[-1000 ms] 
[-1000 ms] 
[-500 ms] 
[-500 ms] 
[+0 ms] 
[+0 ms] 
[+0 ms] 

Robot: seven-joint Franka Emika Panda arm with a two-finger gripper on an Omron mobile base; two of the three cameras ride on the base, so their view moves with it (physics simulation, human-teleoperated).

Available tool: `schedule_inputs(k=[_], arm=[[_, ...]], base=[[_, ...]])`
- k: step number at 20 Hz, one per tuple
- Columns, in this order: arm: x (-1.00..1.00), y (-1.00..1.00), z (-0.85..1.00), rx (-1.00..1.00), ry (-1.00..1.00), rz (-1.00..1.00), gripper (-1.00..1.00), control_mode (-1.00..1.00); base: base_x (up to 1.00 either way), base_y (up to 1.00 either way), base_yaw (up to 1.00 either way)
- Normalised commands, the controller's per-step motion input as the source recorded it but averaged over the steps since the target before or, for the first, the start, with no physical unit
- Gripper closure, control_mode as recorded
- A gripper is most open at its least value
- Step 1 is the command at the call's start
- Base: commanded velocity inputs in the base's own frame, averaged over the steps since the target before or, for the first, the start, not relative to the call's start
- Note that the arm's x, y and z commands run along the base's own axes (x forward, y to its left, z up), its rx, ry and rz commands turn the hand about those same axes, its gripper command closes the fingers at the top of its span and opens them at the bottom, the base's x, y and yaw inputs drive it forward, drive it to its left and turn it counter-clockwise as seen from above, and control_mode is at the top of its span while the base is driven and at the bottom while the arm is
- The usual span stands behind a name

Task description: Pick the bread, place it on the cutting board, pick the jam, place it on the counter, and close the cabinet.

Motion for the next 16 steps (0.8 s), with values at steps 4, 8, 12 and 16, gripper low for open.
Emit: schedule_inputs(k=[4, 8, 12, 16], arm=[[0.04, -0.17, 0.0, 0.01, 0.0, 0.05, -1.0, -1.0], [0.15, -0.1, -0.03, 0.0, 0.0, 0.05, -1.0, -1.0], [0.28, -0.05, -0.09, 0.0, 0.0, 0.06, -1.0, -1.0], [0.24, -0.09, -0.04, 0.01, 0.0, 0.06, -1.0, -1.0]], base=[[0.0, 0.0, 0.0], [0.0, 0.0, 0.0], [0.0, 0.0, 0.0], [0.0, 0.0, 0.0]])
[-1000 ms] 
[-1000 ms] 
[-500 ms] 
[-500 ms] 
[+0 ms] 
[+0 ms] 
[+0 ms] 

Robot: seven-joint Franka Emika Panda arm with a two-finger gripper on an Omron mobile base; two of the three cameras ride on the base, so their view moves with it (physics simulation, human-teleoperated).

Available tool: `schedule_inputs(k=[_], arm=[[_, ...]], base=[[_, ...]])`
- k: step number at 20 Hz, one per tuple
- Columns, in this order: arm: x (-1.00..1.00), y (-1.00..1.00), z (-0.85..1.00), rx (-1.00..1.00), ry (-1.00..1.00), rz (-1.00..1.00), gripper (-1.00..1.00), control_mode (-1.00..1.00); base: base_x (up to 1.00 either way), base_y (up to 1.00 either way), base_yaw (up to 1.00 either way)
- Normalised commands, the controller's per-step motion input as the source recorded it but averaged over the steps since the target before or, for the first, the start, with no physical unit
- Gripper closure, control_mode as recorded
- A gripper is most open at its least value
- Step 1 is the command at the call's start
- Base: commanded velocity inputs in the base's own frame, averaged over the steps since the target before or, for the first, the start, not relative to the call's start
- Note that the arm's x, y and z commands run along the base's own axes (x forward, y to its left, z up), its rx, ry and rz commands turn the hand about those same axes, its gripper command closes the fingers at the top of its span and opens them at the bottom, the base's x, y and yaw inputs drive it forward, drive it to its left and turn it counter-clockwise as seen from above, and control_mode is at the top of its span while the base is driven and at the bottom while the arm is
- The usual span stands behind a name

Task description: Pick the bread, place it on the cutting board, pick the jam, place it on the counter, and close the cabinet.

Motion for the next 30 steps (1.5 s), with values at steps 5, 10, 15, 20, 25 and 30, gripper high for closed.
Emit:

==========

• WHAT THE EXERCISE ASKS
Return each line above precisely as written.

• ANSWER
[-1000 ms] 
[-1000 ms] 
[-500 ms] 
[-500 ms] 
[+0 ms] 
[+0 ms] 
[+0 ms] 

Robot: seven-joint Franka Emika Panda arm with a two-finger gripper on an Omron mobile base; two of the three cameras ride on the base, so their view moves with it (physics simulation, human-teleoperated).

Available tool: `schedule_inputs(k=[_], arm=[[_, ...]], base=[[_, ...]])`
- k: step number at 20 Hz, one per tuple
- Columns, in this order: arm: x (-1.00..1.00), y (-1.00..1.00), z (-0.85..1.00), rx (-1.00..1.00), ry (-1.00..1.00), rz (-1.00..1.00), gripper (-1.00..1.00), control_mode (-1.00..1.00); base: base_x (up to 1.00 either way), base_y (up to 1.00 either way), base_yaw (up to 1.00 either way)
- Normalised commands, the controller's per-step motion input as the source recorded it but averaged over the steps since the target before or, for the first, the start, with no physical unit
- Gripper closure, control_mode as recorded
- A gripper is most open at its least value
- Step 1 is the command at the call's start
- Base: commanded velocity inputs in the base's own frame, averaged over the steps since the target before or, for the first, the start, not relative to the call's start
- Note that the arm's x, y and z commands run along the base's own axes (x forward, y to its left, z up), its rx, ry and rz commands turn the hand about those same axes, its gripper command closes the fingers at the top of its span and opens them at the bottom, the base's x, y and yaw inputs drive it forward, drive it to its left and turn it counter-clockwise as seen from above, and control_mode is at the top of its span while the base is driven and at the bottom while the arm is
- The usual span stands behind a name

Task description: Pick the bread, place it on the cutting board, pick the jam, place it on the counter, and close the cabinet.

Motion for the next 16 steps (0.8 s), with values at steps 4, 8, 12 and 16, gripper low for open.
Emit: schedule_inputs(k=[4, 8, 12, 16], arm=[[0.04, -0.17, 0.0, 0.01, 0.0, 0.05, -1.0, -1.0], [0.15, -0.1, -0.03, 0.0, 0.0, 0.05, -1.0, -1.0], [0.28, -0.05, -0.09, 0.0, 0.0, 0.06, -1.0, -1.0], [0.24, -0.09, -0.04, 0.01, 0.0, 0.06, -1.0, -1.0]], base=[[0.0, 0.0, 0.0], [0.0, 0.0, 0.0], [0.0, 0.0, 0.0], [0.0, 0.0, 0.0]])
[-1000 ms] 
[-1000 ms] 
[-500 ms] 
[-500 ms] 
[+0 ms] 
[+0 ms] 
[+0 ms] 

Robot: seven-joint Franka Emika Panda arm with a two-finger gripper on an Omron mobile base; two of the three cameras ride on the base, so their view moves with it (physics simulation, human-teleoperated).

Available tool: `schedule_inputs(k=[_], arm=[[_, ...]], base=[[_, ...]])`
- k: step number at 20 Hz, one per tuple
- Columns, in this order: arm: x (-1.00..1.00), y (-1.00..1.00), z (-0.85..1.00), rx (-1.00..1.00), ry (-1.00..1.00), rz (-1.00..1.00), gripper (-1.00..1.00), control_mode (-1.00..1.00); base: base_x (up to 1.00 either way), base_y (up to 1.00 either way), base_yaw (up to 1.00 either way)
- Normalised commands, the controller's per-step motion input as the source recorded it but averaged over the steps since the target before or, for the first, the start, with no physical unit
- Gripper closure, control_mode as recorded
- A gripper is most open at its least value
- Step 1 is the command at the call's start
- Base: commanded velocity inputs in the base's own frame, averaged over the steps since the target before or, for the first, the start, not relative to the call's start
- Note that the arm's x, y and z commands run along the base's own axes (x forward, y to its left, z up), its rx, ry and rz commands turn the hand about those same axes, its gripper command closes the fingers at the top of its span and opens them at the bottom, the base's x, y and yaw inputs drive it forward, drive it to its left and turn it counter-clockwise as seen from above, and control_mode is at the top of its span while the base is driven and at the bottom while the arm is
- The usual span stands behind a name

Task description: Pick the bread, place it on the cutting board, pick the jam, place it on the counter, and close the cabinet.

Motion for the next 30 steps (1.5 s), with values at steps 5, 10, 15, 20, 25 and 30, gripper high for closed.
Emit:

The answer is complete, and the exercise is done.